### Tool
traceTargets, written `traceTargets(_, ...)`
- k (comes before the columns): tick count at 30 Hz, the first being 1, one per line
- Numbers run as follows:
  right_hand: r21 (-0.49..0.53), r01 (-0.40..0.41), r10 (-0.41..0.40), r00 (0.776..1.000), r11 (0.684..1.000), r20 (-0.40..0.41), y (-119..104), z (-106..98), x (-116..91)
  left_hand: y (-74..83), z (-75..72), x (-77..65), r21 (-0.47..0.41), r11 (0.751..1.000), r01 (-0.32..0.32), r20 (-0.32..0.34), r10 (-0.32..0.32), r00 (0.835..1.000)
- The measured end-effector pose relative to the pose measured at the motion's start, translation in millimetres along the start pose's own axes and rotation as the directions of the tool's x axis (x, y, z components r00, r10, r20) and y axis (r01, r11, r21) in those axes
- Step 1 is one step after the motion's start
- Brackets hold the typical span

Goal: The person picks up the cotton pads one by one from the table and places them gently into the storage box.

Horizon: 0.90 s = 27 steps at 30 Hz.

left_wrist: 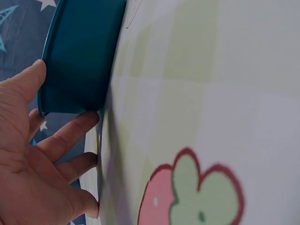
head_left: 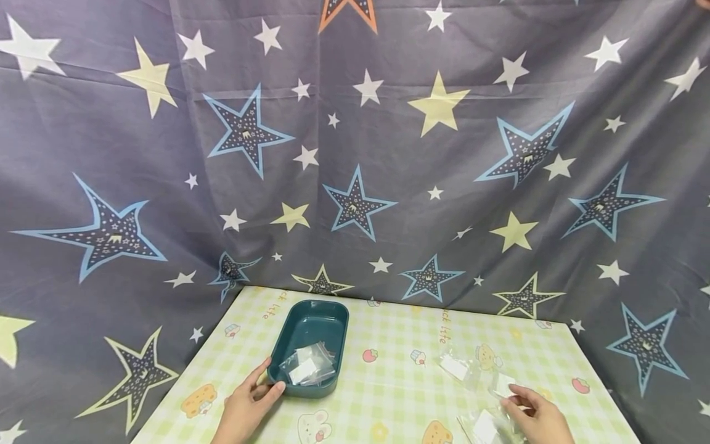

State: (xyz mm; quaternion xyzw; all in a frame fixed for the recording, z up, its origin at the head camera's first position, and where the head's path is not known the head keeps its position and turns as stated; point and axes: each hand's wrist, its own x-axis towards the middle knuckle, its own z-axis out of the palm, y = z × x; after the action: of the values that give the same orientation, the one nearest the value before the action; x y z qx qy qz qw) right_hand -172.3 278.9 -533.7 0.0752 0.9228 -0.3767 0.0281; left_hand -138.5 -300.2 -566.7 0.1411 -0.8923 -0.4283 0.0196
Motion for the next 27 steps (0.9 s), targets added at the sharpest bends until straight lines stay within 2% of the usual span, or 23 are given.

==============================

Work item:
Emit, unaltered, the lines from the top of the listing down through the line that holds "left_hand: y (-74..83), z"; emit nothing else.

Response area:
### Tool
traceTargets, written `traceTargets(_, ...)`
- k (comes before the columns): tick count at 30 Hz, the first being 1, one per line
- Numbers run as follows:
  right_hand: r21 (-0.49..0.53), r01 (-0.40..0.41), r10 (-0.41..0.40), r00 (0.776..1.000), r11 (0.684..1.000), r20 (-0.40..0.41), y (-119..104), z (-106..98), x (-116..91)
  left_hand: y (-74..83), z (-75..72), x (-77..65), r21 (-0.47..0.41), r11 (0.751..1.000), r01 (-0.32..0.32), r20 (-0.32..0.34), r10 (-0.32..0.32), r00 (0.835..1.000)

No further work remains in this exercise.